— WHAT IS BEING ASKED —
Please restate each line of the data below exactly. Omit all images.

Extracted data entries:

_ _ _ _ _ _ _

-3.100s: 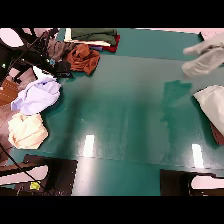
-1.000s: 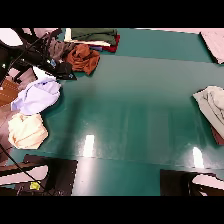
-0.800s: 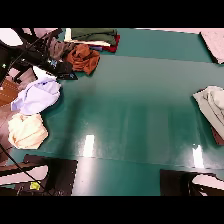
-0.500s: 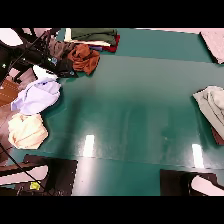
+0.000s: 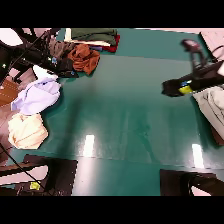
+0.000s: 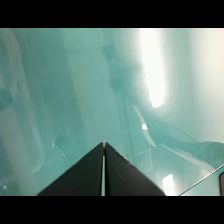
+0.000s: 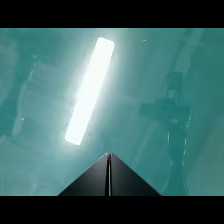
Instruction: Fold the shirts.
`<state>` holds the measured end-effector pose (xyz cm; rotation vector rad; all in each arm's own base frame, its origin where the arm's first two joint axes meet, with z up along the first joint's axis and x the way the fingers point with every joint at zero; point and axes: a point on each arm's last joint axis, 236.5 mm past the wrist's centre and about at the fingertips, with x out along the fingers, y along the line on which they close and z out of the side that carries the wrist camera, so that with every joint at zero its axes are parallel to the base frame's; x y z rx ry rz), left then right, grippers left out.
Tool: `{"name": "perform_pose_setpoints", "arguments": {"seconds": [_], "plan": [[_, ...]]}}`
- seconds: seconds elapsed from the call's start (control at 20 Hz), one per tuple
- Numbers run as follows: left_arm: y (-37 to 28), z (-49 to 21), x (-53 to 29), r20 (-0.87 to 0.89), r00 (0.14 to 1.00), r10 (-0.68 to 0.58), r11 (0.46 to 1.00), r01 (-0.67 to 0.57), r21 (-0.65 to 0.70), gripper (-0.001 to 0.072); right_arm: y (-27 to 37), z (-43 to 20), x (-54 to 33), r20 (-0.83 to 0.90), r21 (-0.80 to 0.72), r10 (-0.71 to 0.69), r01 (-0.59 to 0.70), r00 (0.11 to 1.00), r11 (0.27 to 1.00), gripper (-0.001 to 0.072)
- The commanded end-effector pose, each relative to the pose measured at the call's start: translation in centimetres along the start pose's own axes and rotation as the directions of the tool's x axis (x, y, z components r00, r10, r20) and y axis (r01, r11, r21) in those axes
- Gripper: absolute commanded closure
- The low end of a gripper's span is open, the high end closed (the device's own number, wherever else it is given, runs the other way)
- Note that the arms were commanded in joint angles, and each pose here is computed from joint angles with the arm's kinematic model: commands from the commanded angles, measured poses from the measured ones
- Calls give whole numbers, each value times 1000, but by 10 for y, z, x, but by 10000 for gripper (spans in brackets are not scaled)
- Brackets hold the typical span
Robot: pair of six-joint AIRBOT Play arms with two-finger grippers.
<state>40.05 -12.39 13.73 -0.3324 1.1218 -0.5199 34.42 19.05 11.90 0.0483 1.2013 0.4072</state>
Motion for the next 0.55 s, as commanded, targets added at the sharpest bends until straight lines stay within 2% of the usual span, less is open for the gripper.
{"name": "perform_pose_setpoints", "arguments": {"seconds": [0.0, 0.5], "plan": [[0, 3, 0, 15, 1000, 0, 1000, 0, 0, 680, 30, -11, 31, -43, -87, 7, -10, 999, 996, 689], [0, 4, 0, 16, 1000, 0, 1000, 0, 0, 679, 27, -5, 31, -24, -63, 18, -20, 1000, 998, 689]]}}
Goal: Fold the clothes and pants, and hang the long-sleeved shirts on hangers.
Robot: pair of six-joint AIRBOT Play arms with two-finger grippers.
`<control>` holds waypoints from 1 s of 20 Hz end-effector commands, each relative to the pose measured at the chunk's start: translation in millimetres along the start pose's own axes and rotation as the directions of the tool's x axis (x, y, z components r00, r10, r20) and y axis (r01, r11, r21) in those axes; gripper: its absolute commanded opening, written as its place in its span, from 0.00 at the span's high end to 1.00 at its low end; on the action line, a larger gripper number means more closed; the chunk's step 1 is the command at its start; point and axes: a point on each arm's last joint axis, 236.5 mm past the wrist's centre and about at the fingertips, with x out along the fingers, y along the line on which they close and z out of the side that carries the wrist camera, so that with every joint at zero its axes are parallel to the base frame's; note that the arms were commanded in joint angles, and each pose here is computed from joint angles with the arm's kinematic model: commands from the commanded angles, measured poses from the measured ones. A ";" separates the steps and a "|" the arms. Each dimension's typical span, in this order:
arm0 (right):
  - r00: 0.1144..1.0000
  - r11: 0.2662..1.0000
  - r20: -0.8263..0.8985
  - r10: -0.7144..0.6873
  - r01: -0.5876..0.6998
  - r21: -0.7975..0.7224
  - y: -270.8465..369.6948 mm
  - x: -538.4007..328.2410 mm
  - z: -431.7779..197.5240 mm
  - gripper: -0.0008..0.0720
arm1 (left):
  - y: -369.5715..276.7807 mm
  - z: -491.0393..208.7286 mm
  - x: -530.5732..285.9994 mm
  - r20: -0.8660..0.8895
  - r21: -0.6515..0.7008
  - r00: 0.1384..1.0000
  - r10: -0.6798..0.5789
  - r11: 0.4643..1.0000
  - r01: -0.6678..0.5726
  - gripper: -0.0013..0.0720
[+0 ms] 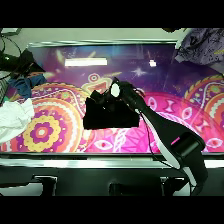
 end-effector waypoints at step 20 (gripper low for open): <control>0.987 0.986 -0.003 0.163 -0.164 -0.026 -232.3 -179.6 135.9 0.09 | 0.1 0.4 -0.6 0.002 0.001 1.000 0.000 1.000 0.000 0.95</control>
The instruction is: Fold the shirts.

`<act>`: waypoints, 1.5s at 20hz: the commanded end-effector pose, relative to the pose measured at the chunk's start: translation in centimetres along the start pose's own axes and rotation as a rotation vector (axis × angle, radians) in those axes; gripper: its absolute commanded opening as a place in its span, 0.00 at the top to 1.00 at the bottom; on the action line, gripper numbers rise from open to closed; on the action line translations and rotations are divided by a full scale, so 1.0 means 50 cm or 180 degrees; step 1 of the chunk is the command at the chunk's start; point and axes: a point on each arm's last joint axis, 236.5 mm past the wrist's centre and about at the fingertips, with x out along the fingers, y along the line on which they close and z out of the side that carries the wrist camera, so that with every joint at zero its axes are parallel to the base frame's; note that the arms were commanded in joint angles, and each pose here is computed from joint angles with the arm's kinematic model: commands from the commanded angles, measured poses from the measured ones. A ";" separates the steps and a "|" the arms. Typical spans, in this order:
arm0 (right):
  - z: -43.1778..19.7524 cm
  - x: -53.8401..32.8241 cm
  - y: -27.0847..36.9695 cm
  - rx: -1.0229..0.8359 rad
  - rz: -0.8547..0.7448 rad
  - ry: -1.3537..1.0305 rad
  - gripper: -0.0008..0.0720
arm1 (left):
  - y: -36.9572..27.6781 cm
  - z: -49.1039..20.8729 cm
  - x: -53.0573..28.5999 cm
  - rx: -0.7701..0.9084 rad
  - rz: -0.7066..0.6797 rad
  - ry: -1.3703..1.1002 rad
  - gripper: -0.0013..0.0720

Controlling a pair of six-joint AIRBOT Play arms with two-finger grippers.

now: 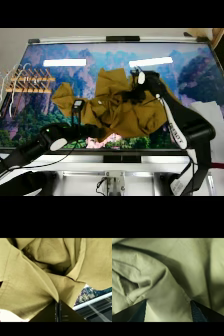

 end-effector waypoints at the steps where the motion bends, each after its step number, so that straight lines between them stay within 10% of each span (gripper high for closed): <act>1: 0.009 0.027 0.018 0.0133 0.0150 -0.0019 0.14 | 0.000 0.002 0.000 0.0004 -0.0004 -0.0012 0.92; 3: 0.009 0.026 0.022 0.0143 0.0180 -0.0020 0.85 | 0.000 0.002 0.000 0.0016 -0.0001 -0.0015 0.92; 4: 0.009 0.019 0.027 0.0125 0.0205 -0.0026 0.90 | 0.001 0.003 0.000 0.0031 0.0008 -0.0022 0.92; 10: 0.106 -0.282 0.063 -0.1044 -0.0055 -0.1274 0.91 | 0.080 0.174 -0.084 -0.0293 0.0134 -0.0664 0.92; 17: -0.003 -0.854 0.198 -0.1584 0.0222 -0.3169 0.91 | 0.057 0.549 -0.588 -0.0105 0.0020 -0.2726 0.92; 30: -0.430 -0.384 0.083 -0.0449 0.0659 -0.0265 0.91 | 0.106 -0.004 -0.117 -0.0161 0.0280 0.0190 0.92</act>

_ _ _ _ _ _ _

— REPLY TO THE TASK —
-3.100s: 
-1.000s: 
-0.800s: 
-0.500s: 
+0.000s: 
+0.000s: 
+0.000s: 
Instruction: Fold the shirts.
`<state>` holds the measured end-effector pose (xyz cm; rotation vector rad; all in each arm's own base frame, its origin where the arm's first two joint axes meet, with z up along the first joint's axis and x the way the fingers point with every joint at zero; point and axes: a point on each arm's last joint axis, 236.5 mm past the wrist's centre and about at the fingertips, with x out along the fingers, y along the line on which they close and z out of the side that carries the wrist camera, so that with every joint at zero its axes are parallel to the base frame's; x y z rx ry rz), left then right, grippers left out.
Tool: `{"name": "perform_pose_setpoints", "arguments": {"seconds": [_], "plan": [[_, ...]]}}`
- seconds: seconds elapsed from the call's start (control at 20 Hz), one per tuple
- Numbers run as follows: left_arm: y (-37 to 28), z (-49 to 21), x (-53 to 29), r20 (-0.87 to 0.89), r00 (0.14 to 1.00), r10 (-0.68 to 0.58), r11 (0.46 to 1.00), r01 (-0.67 to 0.57), r21 (-0.65 to 0.70), gripper (-0.001 to 0.072); right_arm: y (-27 to 37), z (-43 to 20), x (-54 to 33), r20 (-0.83 to 0.90), r21 (-0.80 to 0.72), r10 (-0.71 to 0.69), r01 (-0.59 to 0.70), r00 (0.11 to 1.00), r11 (0.27 to 1.00), gripper (-0.001 to 0.072)
- The commanded end-effector pose, each relative to the pose measured at the call's start: translation in centimetres along the start pose's own axes and rotation as the directions of the tool's x axis (x, y, z components r00, r10, r20) and y axis (r01, r11, r21) in those axes
- Gripper: absolute commanded closure
- The low end of a gripper's span is open, the high end closed (the device's own number, wherever else it is given, runs the other way)
- Note that the arms were commanded in joint angles, and each pose here is computed from joint angles with the arm's kinematic model: commands from the commanded angles, measured poses from the measured ones
- Calls give whole numbers, each value times 1000, but by 10 for y, z, x, but by 10000 for gripper (spans in brackets are not scaled)
- Brackets hold the typical span
Robot: pair of six-joint AIRBOT Play arms with two-finger grippers.
<state>40.05 -12.39 13.73 -0.3324 1.1218 -0.5199 34.42 19.05 11.90 0.0483 1.2013 0.4072</state>
Motion for the next 0.55 s, as commanded, targets added at the sharpest bends until straight lines stay within 2% of the usual span, less is open for the gripper.
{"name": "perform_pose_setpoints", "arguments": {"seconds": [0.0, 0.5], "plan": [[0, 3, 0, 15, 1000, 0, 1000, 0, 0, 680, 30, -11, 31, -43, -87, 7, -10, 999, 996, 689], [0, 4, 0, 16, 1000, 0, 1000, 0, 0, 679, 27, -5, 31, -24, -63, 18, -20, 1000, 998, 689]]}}
Goal: Fold the clothes and pants, and hang the long-sleeved shirts on hangers.
Robot: pair of six-joint AIRBOT Play arms with two-finger grippers.
`<control>` holds waypoints from 1 s of 20 Hz end-effector commands, each relative to the pose measured at the chunk's start: translation in millimetres along the start pose's own axes and rotation as the directions of the tool's x axis (x, y, z components r00, r10, r20) and y axis (r01, r11, r21) in those axes; gripper: its absolute commanded opening, written as its place in its span, from 0.00 at the span's high end to 1.00 at its low end; on the action line, a larger gripper number means more closed; the chunk's step 1 is the command at its start; point and axes: a point on each arm's last joint axis, 236.5 mm past the wrist's centre and about at the fingertips, with x out along the fingers, y along the line on which they close and z out of the side that carries the wrist camera, so that with every joint at zero its axes are parallel to the base frame's; note that the arms were commanded in joint angles, and each pose here is computed from joint angles with the arm's kinematic model: commands from the commanded angles, measured poses from the measured ones. A ";" separates the steps and a "|" the arms. Each dimension's typical span, in this order:
arm0 (right):
  - r00: 0.1144..1.0000
  - r11: 0.2662..1.0000
  - r20: -0.8263..0.8985
  - r10: -0.7144..0.6873
  - r01: -0.5876..0.6998
  - r21: -0.7975..0.7224
  - y: -270.8465..369.6948 mm
  - x: -538.4007..328.2410 mm
  - z: -431.7779..197.5240 mm
  - gripper: -0.0008..0.0720
arm1 (left):
  - y: -369.5715..276.7807 mm
  - z: -491.0393..208.7286 mm
  - x: -530.5732..285.9994 mm
  - r20: -0.8660..0.8895
  - r21: -0.6515..0.7008
  - r00: 0.1384..1.0000
  - r10: -0.6798..0.5789
  - r11: 0.4643..1.0000
  - r01: -0.6678..0.5726
  - gripper: -0.0013..0.0720
[+0 ms] 
 end-effector waypoints at step 20 (gripper low for open): <control>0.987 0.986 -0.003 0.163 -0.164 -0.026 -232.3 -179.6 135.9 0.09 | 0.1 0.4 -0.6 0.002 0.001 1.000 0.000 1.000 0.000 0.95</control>
The instruction is: Fold the shirts.

`<act>`: waypoints, 1.5s at 20hz: the commanded end-effector pose, relative to the pose measured at the chunk's start: translation in centimetres along the start pose's own axes and rotation as a rotation vector (axis × angle, radians) in those axes; gripper: its absolute commanded opening as a place in its span, 0.00 at the top to 1.00 at the bottom; on the action line, gripper numbers rise from open to closed; on the action line translations and rotations are divided by a full scale, so 1.0 means 50 cm or 180 degrees; step 1 of the chunk is the command at the chunk's start; point and axes: a point on each arm's last joint axis, 236.5 mm past the wrist's centre and about at the fingertips, with x out along the fingers, y along the line on which they close and z out of the side that carries the wrist camera, so that with every joint at zero its axes are parallel to the base frame's; note that the arms were commanded in joint angles, and each pose here is computed from joint angles with the arm's kinematic model: commands from the commanded angles, measured poses from the measured ones. A ";" separates the steps and a "|" the arms. Typical spans, in this order:
arm0 (right):
  - z: -43.1778..19.7524 cm
  - x: -53.8401..32.8241 cm
  - y: -27.0847..36.9695 cm
  - rx: -1.0229..0.8359 rad
  - rz: -0.8547..0.7448 rad
  - ry: -1.3537..1.0305 rad
  - gripper: -0.0008..0.0720
arm1 (left):
  - y: -36.9572..27.6781 cm
  - z: -49.1039..20.8729 cm
  - x: -53.0573..28.5999 cm
  - rx: -0.7701..0.9084 rad
  - rz: -0.7066..0.6797 rad
  - ry: -1.3703..1.1002 rad
  - gripper: -0.0013..0.0720

Controlling a pair of six-joint AIRBOT Play arms with two-finger grippers.

now: 

 end-effector waypoints at the steps where the motion bends, each after its step number, so that straight lines between them stay within 10% of each span (gripper high for closed): <act>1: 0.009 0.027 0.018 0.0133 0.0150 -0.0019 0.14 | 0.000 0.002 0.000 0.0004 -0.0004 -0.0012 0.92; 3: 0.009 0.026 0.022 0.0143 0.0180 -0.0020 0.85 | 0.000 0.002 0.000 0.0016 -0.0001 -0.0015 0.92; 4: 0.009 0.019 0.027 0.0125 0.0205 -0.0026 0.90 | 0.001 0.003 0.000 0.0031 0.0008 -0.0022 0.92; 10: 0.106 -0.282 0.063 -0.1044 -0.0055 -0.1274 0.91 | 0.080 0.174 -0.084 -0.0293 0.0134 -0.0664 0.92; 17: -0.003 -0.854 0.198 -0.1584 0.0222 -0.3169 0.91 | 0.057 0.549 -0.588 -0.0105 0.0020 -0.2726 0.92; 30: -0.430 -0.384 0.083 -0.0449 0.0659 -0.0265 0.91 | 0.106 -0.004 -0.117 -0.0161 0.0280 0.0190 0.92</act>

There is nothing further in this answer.